A lot of these criticisms may seem surprising given that Rust and Actix Framework have been given such positive reception due to it's performance as web server. Web Servers use a very well standardized (IETF) API provided by the operating system, and in Rust the Standard Library. At the end of the day it really doesn't matter how you pull data from a database, format it, write bytes to the client calling from the web server. You can use a thread pool, individual threads per request, or just load a static file per formatted into memory and copy it over the interface. It doesn't matter to the client. It only matters when there is a problem and the client can't get what it requested, so pick one way that's reliable and you're done. Not all programs are Web Servers and also don't have as well defined APIs and standards. So you end up in a situation where there is different lei-ways and constraints. For example, take having to create a GUI program that has a battery of image analysis tools: that's one library for the GUI, any number for the tools even if you make them your self you'll probably split them up that away, and maybe a base library for working with images as a concept. Could it be done in Rust, yes it's not impossible. But is it cost effective? Well, Rust can compile to most platforms, so the JVM argument goes out the window. How are you going to do the cross platform GUI; yourself implement the rust-platform FFI or get it from a tranny controlled project? That'll bite you in the future. What about the image interface, your self or another questionable library ran by the mentally ill?

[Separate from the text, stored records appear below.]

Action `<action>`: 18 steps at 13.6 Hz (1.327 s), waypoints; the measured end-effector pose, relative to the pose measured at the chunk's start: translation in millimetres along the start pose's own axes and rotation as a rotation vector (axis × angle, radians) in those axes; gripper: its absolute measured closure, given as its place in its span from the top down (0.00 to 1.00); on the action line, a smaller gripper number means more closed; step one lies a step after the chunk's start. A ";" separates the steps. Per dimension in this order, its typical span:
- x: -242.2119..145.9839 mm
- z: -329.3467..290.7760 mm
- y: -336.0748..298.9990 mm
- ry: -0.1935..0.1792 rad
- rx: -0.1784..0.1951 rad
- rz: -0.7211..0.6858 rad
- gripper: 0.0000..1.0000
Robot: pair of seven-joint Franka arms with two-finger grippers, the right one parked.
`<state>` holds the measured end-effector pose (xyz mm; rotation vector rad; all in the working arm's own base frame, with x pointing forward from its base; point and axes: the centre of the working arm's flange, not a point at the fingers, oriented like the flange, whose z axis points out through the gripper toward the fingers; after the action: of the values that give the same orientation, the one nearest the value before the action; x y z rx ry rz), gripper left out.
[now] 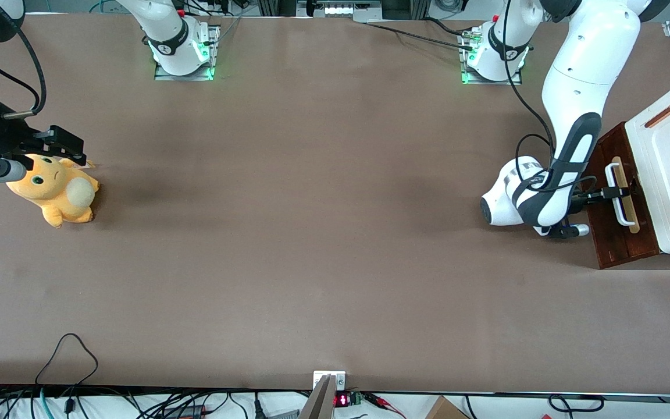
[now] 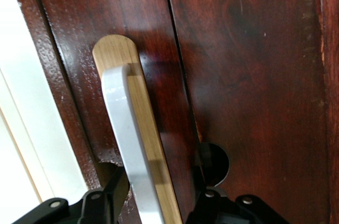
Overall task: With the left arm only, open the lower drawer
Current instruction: 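Close the left gripper around the white drawer handle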
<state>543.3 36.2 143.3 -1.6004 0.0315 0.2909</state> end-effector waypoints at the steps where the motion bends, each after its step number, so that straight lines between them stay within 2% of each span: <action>1: -0.3 0.2 1.5 0.000 0.001 0.002 0.51; 9: -0.8 1.4 0.8 -0.009 0.016 -0.006 0.33; 18: -0.6 2.2 -1.6 -0.016 0.023 -0.010 0.24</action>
<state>542.7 38.3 145.0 -1.5754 0.0144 0.2940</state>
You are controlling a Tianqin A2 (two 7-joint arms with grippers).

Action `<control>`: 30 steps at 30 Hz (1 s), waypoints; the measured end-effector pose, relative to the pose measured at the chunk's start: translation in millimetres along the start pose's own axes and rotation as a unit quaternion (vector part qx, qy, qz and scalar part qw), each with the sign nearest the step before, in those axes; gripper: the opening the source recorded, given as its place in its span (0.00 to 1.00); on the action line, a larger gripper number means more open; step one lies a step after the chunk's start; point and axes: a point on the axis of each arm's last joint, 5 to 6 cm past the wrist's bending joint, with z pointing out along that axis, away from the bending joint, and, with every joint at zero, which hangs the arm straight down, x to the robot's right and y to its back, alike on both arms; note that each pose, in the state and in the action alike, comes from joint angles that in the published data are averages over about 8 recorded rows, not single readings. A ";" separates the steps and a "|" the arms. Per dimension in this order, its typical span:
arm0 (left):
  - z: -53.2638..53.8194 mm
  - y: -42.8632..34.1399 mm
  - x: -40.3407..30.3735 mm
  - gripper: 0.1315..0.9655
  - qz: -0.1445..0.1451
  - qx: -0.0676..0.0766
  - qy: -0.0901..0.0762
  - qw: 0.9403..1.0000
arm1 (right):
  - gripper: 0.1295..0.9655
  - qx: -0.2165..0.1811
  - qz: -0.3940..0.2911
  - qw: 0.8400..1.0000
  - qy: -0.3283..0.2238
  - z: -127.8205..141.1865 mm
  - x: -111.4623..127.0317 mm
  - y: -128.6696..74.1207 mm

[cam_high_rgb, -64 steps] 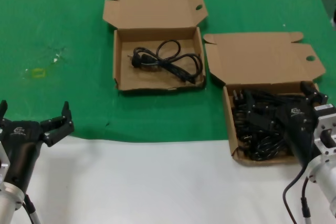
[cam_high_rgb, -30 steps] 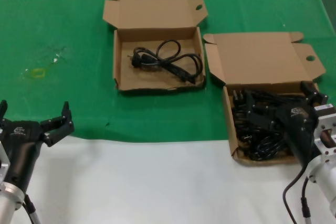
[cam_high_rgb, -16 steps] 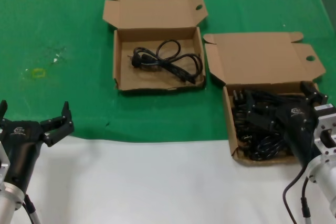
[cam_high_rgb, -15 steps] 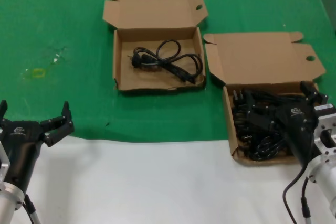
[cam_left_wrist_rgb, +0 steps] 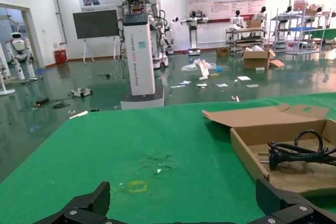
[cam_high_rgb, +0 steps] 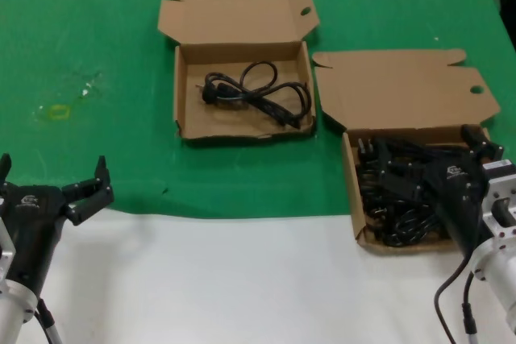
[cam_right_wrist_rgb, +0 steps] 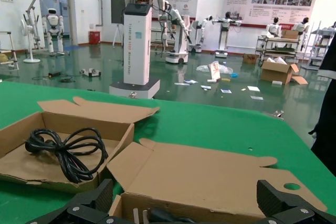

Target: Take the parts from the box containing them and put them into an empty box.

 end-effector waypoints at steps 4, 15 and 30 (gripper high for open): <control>0.0 0.0 0.0 1.00 0.000 0.000 0.000 1.000 | 1.00 0.000 0.000 1.000 0.000 0.0 0.0 0.0; 0.0 0.0 0.0 1.00 0.000 0.000 0.000 1.000 | 1.00 0.000 0.000 1.000 0.000 0.0 0.0 0.0; 0.0 0.0 0.0 1.00 0.000 0.000 0.000 1.000 | 1.00 0.000 0.000 1.000 0.000 0.0 0.0 0.0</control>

Other languages may require to do the same parts yourself as Rust, but are not advertising themselves as the catch-all for paedophiles and axe murderers. Even if all development costs were equal with Rust, you'd still have to account for the fact you are attaching your future to one controlled by Psychotics and type-2 psychopaths.

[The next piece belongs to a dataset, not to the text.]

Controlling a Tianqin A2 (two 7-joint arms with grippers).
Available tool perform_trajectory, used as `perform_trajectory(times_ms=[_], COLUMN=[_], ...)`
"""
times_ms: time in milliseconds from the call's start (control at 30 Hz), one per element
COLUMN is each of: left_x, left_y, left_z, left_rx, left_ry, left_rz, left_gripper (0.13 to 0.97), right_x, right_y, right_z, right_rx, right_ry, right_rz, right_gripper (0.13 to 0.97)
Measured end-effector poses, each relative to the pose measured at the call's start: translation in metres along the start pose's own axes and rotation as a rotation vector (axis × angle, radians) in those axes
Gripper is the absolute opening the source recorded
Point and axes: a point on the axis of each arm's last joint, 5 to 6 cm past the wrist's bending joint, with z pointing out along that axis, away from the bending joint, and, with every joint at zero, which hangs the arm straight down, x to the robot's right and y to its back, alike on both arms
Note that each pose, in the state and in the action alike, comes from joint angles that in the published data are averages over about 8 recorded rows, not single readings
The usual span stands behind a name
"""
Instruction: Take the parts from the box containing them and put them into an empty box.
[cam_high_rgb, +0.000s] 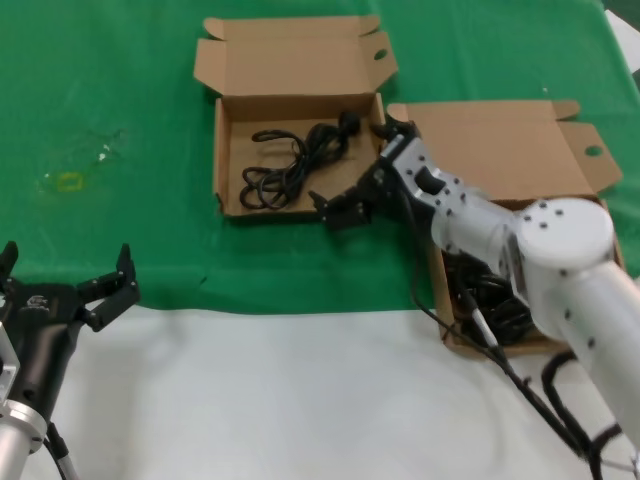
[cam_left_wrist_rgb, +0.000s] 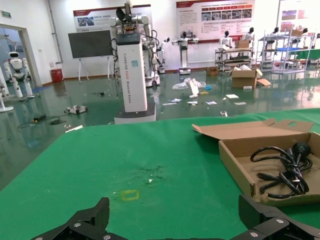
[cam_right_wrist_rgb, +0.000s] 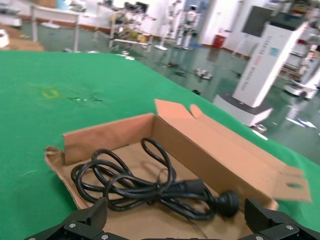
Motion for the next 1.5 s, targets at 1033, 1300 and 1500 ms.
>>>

You may be tempted to write off these concerns about the Rust Community as just
Transphobia. But Phobias can be healthy. For example, Fear of Heights. That's a healthy phobia because it keep you from falling to your death.
Transphobia is also healthy because it keeps you away for dangerous psychotics who have been know to become violent. Trannies like to make up stories about how they were born in the wrong body and that they are symbolically -- spiritually really a women. If you don't know what sex you are and make up a story to try to explain otherwise that's evidence of a psychosis. There is also a disorder where a patient will go to a doctor complaining that they are the reincarnation of a solider who lost their limb (like a leg or an arm) in war and will insist that the limb be amputated. It's called
Body Integrity Dysphoria and it goes away if you give the patient anti-pschotic medication. There is no differences in the two disorders: Body Integrity Dysphoria and Gender Dysphoria, I would even argue that they are exact same because both include the request for organs to be amputated. Only in the case of Gender Dysphoria it is sex organs. Under the guise of being accepting of psychotic people, Mozilla has allow for a new phenomenon of elected self identification to spring up. This is absolutely offensive as it is a nice sounding way to make people ware a target. Just think, if it were a
Star of David and not pronouns on people's chests, would you be so accepting.
Pronoun badges are the new age's Stars of David and they are just as great an atrocity as the Stars of David were in Nazi German.